» Exercise instructions
Find the lines in the listing below that have the word "what" and give their count, nothing else.
# # # # #
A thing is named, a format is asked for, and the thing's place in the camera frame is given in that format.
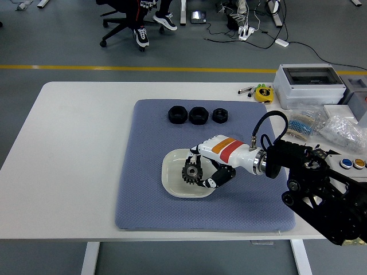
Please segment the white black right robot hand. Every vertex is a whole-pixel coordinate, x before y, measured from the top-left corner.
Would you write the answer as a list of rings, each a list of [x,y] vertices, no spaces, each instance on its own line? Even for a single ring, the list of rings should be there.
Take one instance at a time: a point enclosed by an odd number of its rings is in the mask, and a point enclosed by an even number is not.
[[[263,149],[247,145],[224,135],[217,135],[191,148],[182,169],[182,179],[188,184],[206,188],[218,188],[236,175],[236,167],[243,167],[249,173],[261,175],[261,161],[266,156]],[[217,169],[208,179],[203,179],[201,157],[210,160]]]

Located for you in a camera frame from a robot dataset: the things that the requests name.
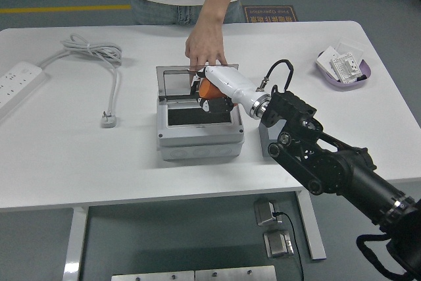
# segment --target white power cord
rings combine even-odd
[[[70,39],[66,39],[64,41],[61,41],[60,43],[63,44],[64,49],[48,57],[47,59],[44,59],[43,61],[38,63],[37,66],[43,69],[49,63],[61,57],[67,56],[71,53],[80,53],[88,56],[93,56],[104,61],[107,64],[107,66],[112,70],[113,81],[109,98],[109,106],[107,111],[103,112],[103,117],[101,119],[101,127],[113,128],[114,126],[116,126],[117,123],[117,119],[113,114],[112,106],[114,104],[114,95],[117,86],[117,67],[119,67],[122,63],[121,48],[118,45],[109,42],[89,43],[78,34],[71,34]]]

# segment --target yellow floor line
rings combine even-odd
[[[53,13],[57,11],[130,10],[130,5],[2,8],[0,13]]]

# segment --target table leg
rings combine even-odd
[[[313,260],[326,259],[322,236],[320,235],[316,215],[314,214],[314,209],[311,204],[310,193],[307,190],[302,190],[296,191],[295,194],[297,195],[311,258]]]
[[[84,250],[85,229],[88,207],[74,207],[72,228],[67,246],[66,265],[63,281],[78,281],[82,251]]]

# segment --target person
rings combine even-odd
[[[139,24],[194,24],[186,41],[190,67],[228,64],[223,23],[243,22],[240,0],[130,0]]]

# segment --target black cable
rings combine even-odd
[[[298,259],[300,262],[300,269],[301,269],[301,281],[304,281],[304,268],[303,268],[303,262],[301,261],[301,255],[300,255],[300,249],[298,248],[298,243],[297,243],[297,238],[295,237],[295,229],[294,229],[294,224],[292,223],[291,218],[289,217],[289,215],[287,213],[284,212],[273,212],[272,213],[274,217],[277,217],[278,215],[285,215],[289,222],[291,223],[291,227],[292,227],[292,234],[294,235],[294,242],[295,242],[295,247],[297,248],[297,254],[298,254]]]
[[[291,79],[292,79],[292,75],[294,73],[294,66],[292,66],[291,62],[287,59],[280,59],[278,60],[276,63],[274,63],[272,65],[272,67],[270,67],[268,74],[266,75],[266,78],[269,79],[270,74],[272,73],[272,71],[275,69],[275,67],[277,67],[279,64],[285,63],[288,66],[289,69],[289,74],[288,74],[288,79],[287,82],[285,83],[285,87],[284,87],[284,91],[287,91],[289,84],[291,83]]]
[[[411,281],[414,278],[409,273],[404,274],[396,274],[393,272],[388,271],[377,258],[376,254],[367,247],[365,242],[380,242],[389,240],[391,237],[388,234],[384,235],[361,235],[357,238],[357,247],[361,251],[361,253],[366,257],[366,259],[376,268],[378,272],[380,272],[386,278],[392,281]]]

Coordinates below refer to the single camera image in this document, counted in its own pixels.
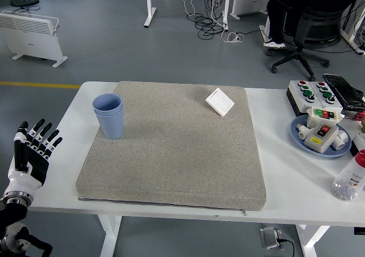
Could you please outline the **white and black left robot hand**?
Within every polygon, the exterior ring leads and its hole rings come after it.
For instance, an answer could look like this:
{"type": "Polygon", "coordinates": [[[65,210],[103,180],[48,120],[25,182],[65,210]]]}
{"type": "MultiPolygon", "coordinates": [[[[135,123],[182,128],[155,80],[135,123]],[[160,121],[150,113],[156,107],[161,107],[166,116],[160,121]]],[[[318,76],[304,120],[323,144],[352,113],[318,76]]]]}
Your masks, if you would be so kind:
{"type": "Polygon", "coordinates": [[[57,129],[45,137],[51,128],[52,124],[46,125],[45,119],[40,119],[32,128],[26,121],[20,125],[14,137],[14,158],[9,168],[9,185],[4,198],[32,199],[35,191],[44,185],[48,160],[62,142],[57,129]]]}

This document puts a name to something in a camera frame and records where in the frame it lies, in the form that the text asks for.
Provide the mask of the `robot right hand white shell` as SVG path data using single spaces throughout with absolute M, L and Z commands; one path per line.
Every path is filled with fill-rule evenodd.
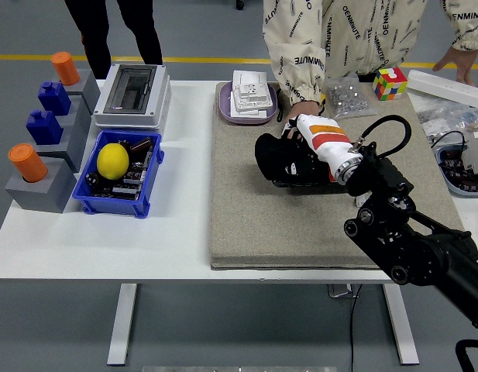
M 302 138 L 321 162 L 328 164 L 331 179 L 345 185 L 362 161 L 349 137 L 333 119 L 300 114 L 284 126 L 288 139 Z

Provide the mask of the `person's right hand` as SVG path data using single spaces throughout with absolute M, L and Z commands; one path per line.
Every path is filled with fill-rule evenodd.
M 292 105 L 291 110 L 284 116 L 283 124 L 286 125 L 290 119 L 295 119 L 300 114 L 319 115 L 324 106 L 314 101 L 302 101 Z

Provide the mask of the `person's left hand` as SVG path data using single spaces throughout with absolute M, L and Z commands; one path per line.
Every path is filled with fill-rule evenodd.
M 433 66 L 434 72 L 440 71 L 446 64 L 455 64 L 456 81 L 469 86 L 474 86 L 471 70 L 478 56 L 478 50 L 457 50 L 452 46 L 445 55 Z

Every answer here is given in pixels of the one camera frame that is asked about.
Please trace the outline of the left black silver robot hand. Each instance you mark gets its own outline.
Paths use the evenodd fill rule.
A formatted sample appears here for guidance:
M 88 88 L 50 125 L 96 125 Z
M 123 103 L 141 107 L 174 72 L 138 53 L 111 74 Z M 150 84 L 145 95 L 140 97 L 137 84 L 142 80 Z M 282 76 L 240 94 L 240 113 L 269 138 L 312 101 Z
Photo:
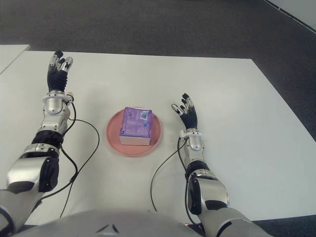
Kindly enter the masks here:
M 73 64 L 72 57 L 63 57 L 63 52 L 57 50 L 50 58 L 47 71 L 48 91 L 65 92 L 68 72 Z

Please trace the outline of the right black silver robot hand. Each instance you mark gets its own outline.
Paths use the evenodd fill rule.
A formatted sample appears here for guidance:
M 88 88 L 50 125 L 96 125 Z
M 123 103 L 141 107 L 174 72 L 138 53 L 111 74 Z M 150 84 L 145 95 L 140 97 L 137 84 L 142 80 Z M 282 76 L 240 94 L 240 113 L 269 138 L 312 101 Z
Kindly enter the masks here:
M 180 117 L 186 129 L 197 129 L 198 117 L 192 99 L 187 93 L 184 93 L 181 101 L 183 105 L 172 104 L 172 109 Z

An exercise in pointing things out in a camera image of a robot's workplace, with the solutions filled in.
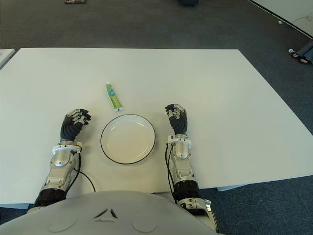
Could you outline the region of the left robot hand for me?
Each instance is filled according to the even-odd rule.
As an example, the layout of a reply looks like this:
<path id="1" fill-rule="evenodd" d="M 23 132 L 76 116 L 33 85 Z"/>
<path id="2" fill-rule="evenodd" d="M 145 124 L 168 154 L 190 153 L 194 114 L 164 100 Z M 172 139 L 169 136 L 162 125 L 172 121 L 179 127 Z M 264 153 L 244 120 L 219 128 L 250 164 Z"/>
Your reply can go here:
<path id="1" fill-rule="evenodd" d="M 84 125 L 88 125 L 91 115 L 88 110 L 74 109 L 64 117 L 61 130 L 60 141 L 75 141 Z"/>

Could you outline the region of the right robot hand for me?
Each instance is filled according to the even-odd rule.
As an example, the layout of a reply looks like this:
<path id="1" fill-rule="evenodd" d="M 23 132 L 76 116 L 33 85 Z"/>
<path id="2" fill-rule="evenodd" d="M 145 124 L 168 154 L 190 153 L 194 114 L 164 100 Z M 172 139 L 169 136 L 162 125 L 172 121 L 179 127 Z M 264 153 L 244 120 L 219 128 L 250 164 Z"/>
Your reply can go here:
<path id="1" fill-rule="evenodd" d="M 188 120 L 186 110 L 179 104 L 169 104 L 165 107 L 169 122 L 176 135 L 186 135 Z"/>

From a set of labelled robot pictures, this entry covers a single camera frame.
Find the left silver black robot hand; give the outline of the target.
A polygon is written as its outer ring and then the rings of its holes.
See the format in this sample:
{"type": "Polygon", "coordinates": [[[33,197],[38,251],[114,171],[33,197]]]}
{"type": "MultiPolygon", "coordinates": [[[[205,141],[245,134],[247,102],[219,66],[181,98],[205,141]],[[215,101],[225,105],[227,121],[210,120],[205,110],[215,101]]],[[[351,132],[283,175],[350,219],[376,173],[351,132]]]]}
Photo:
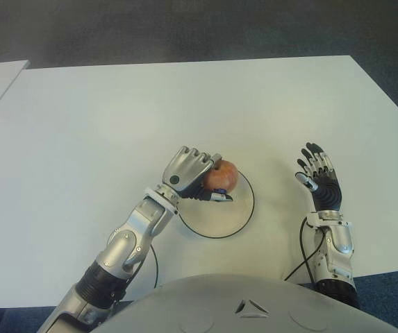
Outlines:
{"type": "Polygon", "coordinates": [[[173,189],[181,198],[232,202],[223,189],[205,188],[206,176],[222,161],[220,154],[210,155],[196,148],[182,146],[166,166],[162,183],[173,189]]]}

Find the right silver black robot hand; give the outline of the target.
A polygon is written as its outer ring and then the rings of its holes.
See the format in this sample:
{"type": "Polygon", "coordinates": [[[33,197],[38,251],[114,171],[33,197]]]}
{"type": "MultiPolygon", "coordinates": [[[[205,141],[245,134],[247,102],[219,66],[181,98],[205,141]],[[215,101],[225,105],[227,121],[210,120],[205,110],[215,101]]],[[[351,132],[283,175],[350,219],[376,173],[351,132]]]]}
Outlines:
{"type": "Polygon", "coordinates": [[[310,192],[315,210],[340,211],[342,191],[328,154],[315,143],[306,143],[301,150],[305,160],[298,159],[302,171],[295,178],[310,192]]]}

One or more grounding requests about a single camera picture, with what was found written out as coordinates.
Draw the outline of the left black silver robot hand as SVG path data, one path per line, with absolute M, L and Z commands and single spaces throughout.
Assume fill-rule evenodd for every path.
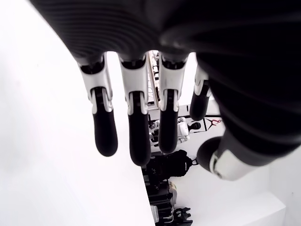
M 301 3 L 298 0 L 34 0 L 32 5 L 76 60 L 92 103 L 95 145 L 118 148 L 106 54 L 118 54 L 132 161 L 151 156 L 147 54 L 159 53 L 158 145 L 177 143 L 179 99 L 190 53 L 197 70 L 190 116 L 210 96 L 225 125 L 197 161 L 224 180 L 285 157 L 301 145 Z

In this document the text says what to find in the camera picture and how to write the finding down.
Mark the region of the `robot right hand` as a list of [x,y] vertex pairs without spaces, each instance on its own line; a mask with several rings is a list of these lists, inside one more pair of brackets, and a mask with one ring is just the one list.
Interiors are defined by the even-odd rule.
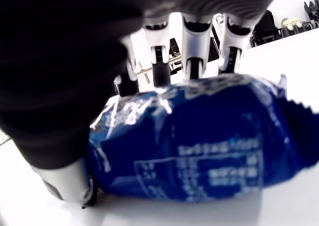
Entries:
[[56,198],[87,207],[89,126],[111,97],[138,90],[132,33],[144,29],[154,85],[169,83],[168,18],[182,14],[181,63],[200,78],[213,16],[224,13],[220,73],[238,66],[273,0],[0,0],[0,128]]

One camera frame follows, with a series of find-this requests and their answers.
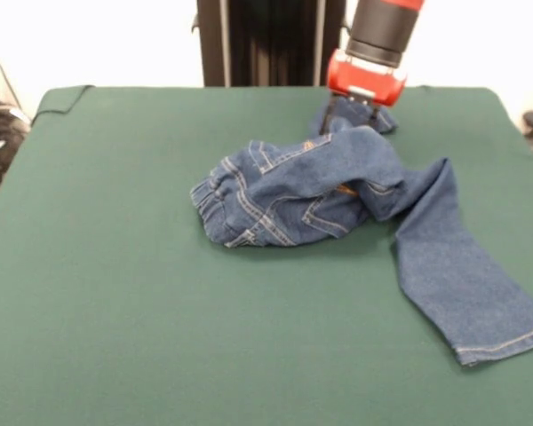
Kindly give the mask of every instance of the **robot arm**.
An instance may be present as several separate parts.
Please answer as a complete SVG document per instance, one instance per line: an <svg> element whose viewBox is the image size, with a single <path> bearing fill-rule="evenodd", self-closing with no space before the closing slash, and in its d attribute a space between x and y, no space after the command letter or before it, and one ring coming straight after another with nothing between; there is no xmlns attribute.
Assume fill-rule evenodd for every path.
<svg viewBox="0 0 533 426"><path fill-rule="evenodd" d="M406 80L397 68L424 1L359 0L346 50L330 60L330 90L375 108L393 105Z"/></svg>

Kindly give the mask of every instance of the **cable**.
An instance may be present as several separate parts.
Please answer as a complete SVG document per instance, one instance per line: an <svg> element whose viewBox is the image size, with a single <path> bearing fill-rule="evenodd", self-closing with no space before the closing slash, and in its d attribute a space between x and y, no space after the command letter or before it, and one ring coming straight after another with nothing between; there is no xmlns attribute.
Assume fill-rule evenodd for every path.
<svg viewBox="0 0 533 426"><path fill-rule="evenodd" d="M4 78L4 81L6 82L6 86L8 86L8 90L10 91L10 93L12 94L12 97L14 98L14 101L16 102L16 107L18 107L21 110L20 100L18 99L18 96L16 96L16 92L12 88L12 85L10 84L10 80L8 80L8 77L1 63L0 63L0 74L2 74L2 77Z"/></svg>
<svg viewBox="0 0 533 426"><path fill-rule="evenodd" d="M22 120L25 124L31 124L32 121L29 119L27 115L24 114L24 112L12 105L0 105L0 111L8 111L10 115L13 115L16 118L19 118Z"/></svg>

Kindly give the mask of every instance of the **green felt surface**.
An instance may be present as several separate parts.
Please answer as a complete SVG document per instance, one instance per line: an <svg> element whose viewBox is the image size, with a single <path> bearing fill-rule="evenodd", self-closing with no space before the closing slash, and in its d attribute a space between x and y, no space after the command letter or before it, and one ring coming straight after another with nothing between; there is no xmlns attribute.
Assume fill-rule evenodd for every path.
<svg viewBox="0 0 533 426"><path fill-rule="evenodd" d="M533 351L462 368L402 295L395 224L210 243L188 192L317 89L58 90L0 192L0 426L533 425ZM485 90L407 89L391 137L454 163L466 226L533 296L533 154Z"/></svg>

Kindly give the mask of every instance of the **jeans waistband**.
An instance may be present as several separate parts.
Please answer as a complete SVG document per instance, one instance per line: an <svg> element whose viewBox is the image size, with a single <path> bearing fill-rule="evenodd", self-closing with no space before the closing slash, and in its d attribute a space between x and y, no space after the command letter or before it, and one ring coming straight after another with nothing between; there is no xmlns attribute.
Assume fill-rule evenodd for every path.
<svg viewBox="0 0 533 426"><path fill-rule="evenodd" d="M226 244L237 237L237 232L227 224L224 196L213 176L192 189L190 195L203 221L205 233L213 242Z"/></svg>

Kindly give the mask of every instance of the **jeans leg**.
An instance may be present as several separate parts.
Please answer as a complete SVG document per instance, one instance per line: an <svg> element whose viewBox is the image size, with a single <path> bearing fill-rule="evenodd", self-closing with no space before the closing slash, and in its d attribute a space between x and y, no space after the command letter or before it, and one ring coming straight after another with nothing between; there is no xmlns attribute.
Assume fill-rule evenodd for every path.
<svg viewBox="0 0 533 426"><path fill-rule="evenodd" d="M396 240L402 291L441 330L461 364L533 348L533 299L462 226L448 161Z"/></svg>
# # # # #
» Output of the task
2